2. Pleased with his ability to reach large numbers of believers, he announced in 1335 his intention to go on a penitential pilgrimage to Rome with about thirty thousand of his converts.
3. His purpose was misunderstood, and Pope Benedict XII, then residing at Avignon, thought that Venturino wished to make himself pope. He wrote letters to Giovanni Pagnotti, Bishop of Anagni, his spiritual vicar, to the Canons of St. Peter's and St.

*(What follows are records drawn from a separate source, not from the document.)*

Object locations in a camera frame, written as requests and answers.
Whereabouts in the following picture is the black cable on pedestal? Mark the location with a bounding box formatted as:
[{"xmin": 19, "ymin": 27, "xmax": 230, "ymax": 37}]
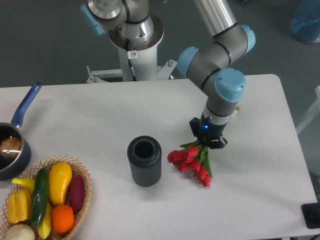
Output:
[{"xmin": 125, "ymin": 38, "xmax": 138, "ymax": 82}]

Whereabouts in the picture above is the yellow squash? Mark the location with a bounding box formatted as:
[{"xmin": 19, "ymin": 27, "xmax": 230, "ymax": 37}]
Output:
[{"xmin": 48, "ymin": 162, "xmax": 73, "ymax": 206}]

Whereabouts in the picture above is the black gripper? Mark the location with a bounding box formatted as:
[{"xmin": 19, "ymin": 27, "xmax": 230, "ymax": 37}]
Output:
[{"xmin": 189, "ymin": 117, "xmax": 228, "ymax": 149}]

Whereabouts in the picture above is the green cucumber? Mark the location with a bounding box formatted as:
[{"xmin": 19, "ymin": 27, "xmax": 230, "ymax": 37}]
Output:
[{"xmin": 30, "ymin": 168, "xmax": 49, "ymax": 228}]

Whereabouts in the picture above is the black device at edge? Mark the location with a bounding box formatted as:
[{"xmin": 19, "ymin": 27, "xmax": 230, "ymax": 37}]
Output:
[{"xmin": 301, "ymin": 202, "xmax": 320, "ymax": 229}]

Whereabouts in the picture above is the white frame at right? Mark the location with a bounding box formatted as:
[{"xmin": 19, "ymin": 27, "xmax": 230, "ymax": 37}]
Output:
[{"xmin": 295, "ymin": 86, "xmax": 320, "ymax": 135}]

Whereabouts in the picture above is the yellow bell pepper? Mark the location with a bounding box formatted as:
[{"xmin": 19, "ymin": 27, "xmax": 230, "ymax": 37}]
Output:
[{"xmin": 7, "ymin": 189, "xmax": 31, "ymax": 224}]

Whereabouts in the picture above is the purple sweet potato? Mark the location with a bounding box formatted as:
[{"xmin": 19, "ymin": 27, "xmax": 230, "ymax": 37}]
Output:
[{"xmin": 68, "ymin": 174, "xmax": 85, "ymax": 214}]

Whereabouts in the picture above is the blue translucent container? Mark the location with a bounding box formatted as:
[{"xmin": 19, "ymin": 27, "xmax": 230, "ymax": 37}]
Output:
[{"xmin": 289, "ymin": 0, "xmax": 320, "ymax": 44}]

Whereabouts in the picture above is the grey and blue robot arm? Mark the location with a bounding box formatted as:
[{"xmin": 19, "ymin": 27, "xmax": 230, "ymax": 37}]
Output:
[{"xmin": 80, "ymin": 0, "xmax": 256, "ymax": 149}]

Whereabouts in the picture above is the blue handled saucepan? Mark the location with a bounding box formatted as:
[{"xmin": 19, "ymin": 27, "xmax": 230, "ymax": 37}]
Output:
[{"xmin": 0, "ymin": 82, "xmax": 42, "ymax": 181}]

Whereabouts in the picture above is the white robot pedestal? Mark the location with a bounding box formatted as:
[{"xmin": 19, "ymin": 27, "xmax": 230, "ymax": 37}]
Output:
[{"xmin": 87, "ymin": 13, "xmax": 177, "ymax": 83}]

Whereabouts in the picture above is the red tulip bouquet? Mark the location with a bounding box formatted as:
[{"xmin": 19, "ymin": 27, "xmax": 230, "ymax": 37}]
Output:
[{"xmin": 167, "ymin": 106, "xmax": 242, "ymax": 188}]

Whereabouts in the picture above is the woven wicker basket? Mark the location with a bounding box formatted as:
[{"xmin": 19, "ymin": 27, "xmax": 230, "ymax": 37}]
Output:
[{"xmin": 0, "ymin": 154, "xmax": 93, "ymax": 240}]

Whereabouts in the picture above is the yellow banana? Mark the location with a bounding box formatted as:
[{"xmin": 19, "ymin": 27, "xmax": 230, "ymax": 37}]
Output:
[{"xmin": 11, "ymin": 178, "xmax": 52, "ymax": 239}]

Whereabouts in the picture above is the orange fruit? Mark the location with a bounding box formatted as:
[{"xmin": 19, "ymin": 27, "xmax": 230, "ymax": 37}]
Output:
[{"xmin": 52, "ymin": 204, "xmax": 75, "ymax": 234}]

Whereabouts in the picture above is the white garlic bulb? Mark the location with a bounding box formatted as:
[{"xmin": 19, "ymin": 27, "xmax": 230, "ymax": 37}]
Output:
[{"xmin": 5, "ymin": 224, "xmax": 36, "ymax": 240}]

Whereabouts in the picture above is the dark grey ribbed vase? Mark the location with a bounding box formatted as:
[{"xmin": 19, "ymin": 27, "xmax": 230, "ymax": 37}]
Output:
[{"xmin": 127, "ymin": 135, "xmax": 162, "ymax": 187}]

John Lateran's, and to the Roman senators empowering them to stop the pilgrimage.
4. This decree was joined by one issued by the Dominicans themselves at the Chapter in London, condemning such pilgrimages.
5. The pope's letters and commands did not reach Venturino in time, and he arrived in Rome, 21 March 1335. He was well received, and preached in various churches. Twelve days later he left Rome, without explanation, and the pilgrimage ended in disorder.
6. He travelled to Avignon, and requested an audience with Benedict XII at Avignon; he was seized and cast into prison until 1343.
7. By 1343, Pope Clement IV had now presided over the Church, and restored Venturino to favour. He then appointed him to preach a crusade against the Turks on January 4, 1344, who were then menacing Europe. His success was remarkable.
8. He urged the pope to appoint Humbert II of Dauphiné, whose friend and spiritual adviser he had been, leader of the crusade, but Humbert proved incapable and the crusade came to nothing.
9. Venturino's writings consist of sermons (now lost) and letters.
10. He died at Smyrna on March 28, 1346, at 41 years of age.